The full listing should be duplicated word for word.

───── DATASET CONTENT ─────

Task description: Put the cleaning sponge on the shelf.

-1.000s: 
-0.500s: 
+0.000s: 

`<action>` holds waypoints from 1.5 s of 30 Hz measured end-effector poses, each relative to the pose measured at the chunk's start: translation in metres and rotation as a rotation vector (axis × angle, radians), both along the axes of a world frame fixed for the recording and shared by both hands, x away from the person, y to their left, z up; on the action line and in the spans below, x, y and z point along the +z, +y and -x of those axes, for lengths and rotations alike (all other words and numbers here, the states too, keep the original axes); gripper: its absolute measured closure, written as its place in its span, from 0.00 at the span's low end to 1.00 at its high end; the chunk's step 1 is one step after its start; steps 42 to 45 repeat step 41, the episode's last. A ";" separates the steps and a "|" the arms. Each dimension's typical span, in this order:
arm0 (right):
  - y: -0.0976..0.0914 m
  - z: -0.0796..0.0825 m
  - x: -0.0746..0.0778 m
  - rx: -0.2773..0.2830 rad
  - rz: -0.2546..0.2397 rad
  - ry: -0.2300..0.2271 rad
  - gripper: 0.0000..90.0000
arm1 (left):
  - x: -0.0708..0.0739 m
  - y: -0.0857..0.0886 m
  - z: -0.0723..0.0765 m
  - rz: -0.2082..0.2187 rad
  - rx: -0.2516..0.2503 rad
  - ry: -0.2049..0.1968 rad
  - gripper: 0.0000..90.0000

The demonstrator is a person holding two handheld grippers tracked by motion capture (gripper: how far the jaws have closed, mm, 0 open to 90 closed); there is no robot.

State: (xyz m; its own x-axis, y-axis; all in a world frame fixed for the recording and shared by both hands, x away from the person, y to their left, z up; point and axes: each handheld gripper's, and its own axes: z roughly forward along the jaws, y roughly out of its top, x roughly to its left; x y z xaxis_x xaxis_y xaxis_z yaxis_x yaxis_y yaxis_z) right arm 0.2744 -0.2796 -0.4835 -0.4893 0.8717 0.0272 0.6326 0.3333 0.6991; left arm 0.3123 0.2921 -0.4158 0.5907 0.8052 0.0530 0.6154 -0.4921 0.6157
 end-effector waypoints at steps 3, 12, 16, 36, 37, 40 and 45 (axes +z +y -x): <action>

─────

* [WORKED SOLUTION]
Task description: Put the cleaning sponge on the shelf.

-1.000s: 
-0.500s: 
+0.000s: 

`<action>` holds waypoints from 1.5 s of 30 Hz measured end-effector poses, each relative to the pose measured at the chunk's start: translation in metres and rotation as a rotation vector (axis × angle, radians), both along the axes of a world frame fixed for the recording and shared by both hands, x away from the person, y to their left, z up; on the action line and in the spans below, x, y and z point along the +z, +y and -x of those axes, for lengths and rotations alike (all other words and numbers here, the states too, keep the original axes); gripper: its absolute measured closure, written as its place in its span, from 0.00 at the span's low end to 1.00 at its high end; the chunk's step 1 is one step after its start; steps 42 to 45 repeat step 41, the episode's last. A ";" separates the steps and a "|" the arms. Each dimension's typical span, in this order:
arm0 (right):
  - y: -0.0976..0.0914 m
  - z: -0.0796..0.0825 m
  - x: -0.0746..0.0778 m
  - rx: -0.2773..0.2830 rad
  - rz: -0.2546..0.2397 rad
  - ry: -0.2300..0.2271 rad
  - gripper: 0.0000..90.0000
arm1 (left):
  - x: -0.0708..0.0739 m
  - y: -0.0857..0.0886 m
  - z: -0.0723..0.0765 m
  - rz: -0.2082..0.2187 rad
  - rx: -0.2516..0.2503 rad
  - ry: -0.2049..0.1968 rad
  - gripper: 0.0000..90.0000

The demonstrator is a person holding two handheld grippers tracked by motion capture (gripper: how far the jaws have closed, mm, 0 open to 90 closed); there is no robot.

State: (xyz m; its own x-axis, y-axis; all in a world frame fixed for the recording and shared by both hands, x away from the person, y to their left, z up; point and axes: each handheld gripper's, and its own axes: z roughly forward along the jaws, y roughly out of its top, x roughly to its left; x y z xaxis_x xaxis_y xaxis_z yaxis_x yaxis_y yaxis_z) right arm 0.2744 -0.2796 -0.4835 -0.4893 0.8717 0.0272 0.6326 0.3333 0.6991; left arm 0.3123 0.2921 -0.4158 0.5907 0.8052 0.0530 0.6154 -0.4921 0.6157
 end-effector waypoints at steps 3, 12, 16, 36, 37, 40 and 45 (axes +z +y -x): <action>

The response has been given in full.